Nel sottolineare l'irresponsabilità del Governo nel non dare attuazione ad una legge vigente, formalmente non ancora abrogata, ella ritiene del resto che il progetto governativo, viziato di totalismo riformatore, contenga già in sé il germe del suo fallimento, anche per le difficoltà che inevitabilmente incontrerà nel percorso parlamentare, con particolare riferimento al parere che su di esso dovrà esprimere la Commissione parlamentare per le questioni regionali nella composizione integrata prevista dall'articolo 11 della legge costituzionale n. 3 dello scorso anno.
Quanto ai contenuti del provvedimento, ella critica che la riforma riapra un dibattito che per anni ha ostacolato qualunque riforma: quello sulla distinzione tra istruzione liceale e istruzione e formazione professionale. Al riguardo, il centro-sinistra aveva raggiunto una larga convergenza nel Paese e fra le forze politiche consegnando alla scuola la titolarità del diritto all'istruzione fino al quindicesimo anno di età. Ora invece l'obbligo scolastico trascolora in un obbligo formativo di durata peraltro variabile (dodici, undici o tredici anni), che contrasta con il concetto stesso di obbligo.
Se peraltro si conviene che la formazione professionale sia un sapere forte e non residuale, come era nella concezione gentiliana, non si può prescindere dalla constatazione delle differenze territoriali che caratterizzano il Paese.

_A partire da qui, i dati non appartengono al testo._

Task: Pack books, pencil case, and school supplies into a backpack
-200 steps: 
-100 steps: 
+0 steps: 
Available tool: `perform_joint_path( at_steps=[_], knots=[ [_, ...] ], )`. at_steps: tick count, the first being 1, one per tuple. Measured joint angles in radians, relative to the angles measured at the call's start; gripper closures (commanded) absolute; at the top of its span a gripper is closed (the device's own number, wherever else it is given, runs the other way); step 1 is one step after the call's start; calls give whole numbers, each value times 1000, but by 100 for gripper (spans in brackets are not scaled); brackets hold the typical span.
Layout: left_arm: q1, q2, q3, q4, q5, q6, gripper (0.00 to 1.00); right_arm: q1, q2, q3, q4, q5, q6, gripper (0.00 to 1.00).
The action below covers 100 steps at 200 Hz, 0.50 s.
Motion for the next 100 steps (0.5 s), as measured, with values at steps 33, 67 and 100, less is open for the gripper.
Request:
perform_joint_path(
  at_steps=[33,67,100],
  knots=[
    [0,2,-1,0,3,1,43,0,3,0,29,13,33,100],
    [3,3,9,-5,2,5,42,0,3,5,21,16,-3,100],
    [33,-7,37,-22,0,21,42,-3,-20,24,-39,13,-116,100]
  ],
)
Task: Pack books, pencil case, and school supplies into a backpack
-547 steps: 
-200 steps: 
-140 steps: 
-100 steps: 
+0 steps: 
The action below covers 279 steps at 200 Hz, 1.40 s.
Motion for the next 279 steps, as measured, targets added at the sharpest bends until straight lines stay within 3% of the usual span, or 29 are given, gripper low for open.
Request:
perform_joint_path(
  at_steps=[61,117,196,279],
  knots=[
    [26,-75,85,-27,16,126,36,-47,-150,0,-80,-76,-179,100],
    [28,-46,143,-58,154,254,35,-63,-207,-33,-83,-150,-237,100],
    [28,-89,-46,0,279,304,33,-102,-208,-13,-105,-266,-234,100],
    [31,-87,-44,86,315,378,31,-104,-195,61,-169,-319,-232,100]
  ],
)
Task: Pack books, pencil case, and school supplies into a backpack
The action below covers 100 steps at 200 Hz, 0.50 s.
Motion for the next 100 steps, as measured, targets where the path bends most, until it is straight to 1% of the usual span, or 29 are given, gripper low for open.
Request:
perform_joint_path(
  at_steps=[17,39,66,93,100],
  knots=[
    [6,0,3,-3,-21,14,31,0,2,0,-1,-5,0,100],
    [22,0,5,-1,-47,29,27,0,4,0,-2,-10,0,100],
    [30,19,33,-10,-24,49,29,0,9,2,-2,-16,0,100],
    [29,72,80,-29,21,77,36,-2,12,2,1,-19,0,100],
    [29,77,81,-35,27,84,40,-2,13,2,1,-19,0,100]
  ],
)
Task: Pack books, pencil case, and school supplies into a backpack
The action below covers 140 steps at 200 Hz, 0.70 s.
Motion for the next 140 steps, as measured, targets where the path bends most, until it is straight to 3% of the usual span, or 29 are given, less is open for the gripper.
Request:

Occorre dunque che lo Stato si impegni a garantire un sistema dignitoso ed omogeneo prima di consegnare l'istruzione e formazione professionale alle regioni.
Conclude confermando le forti perplessità sul provvedimento che, a suo giudizio, introduce gravi disparità e rischia comunque di essere fallimentare.

Il seguito dell'esame congiunto è quindi rinviato.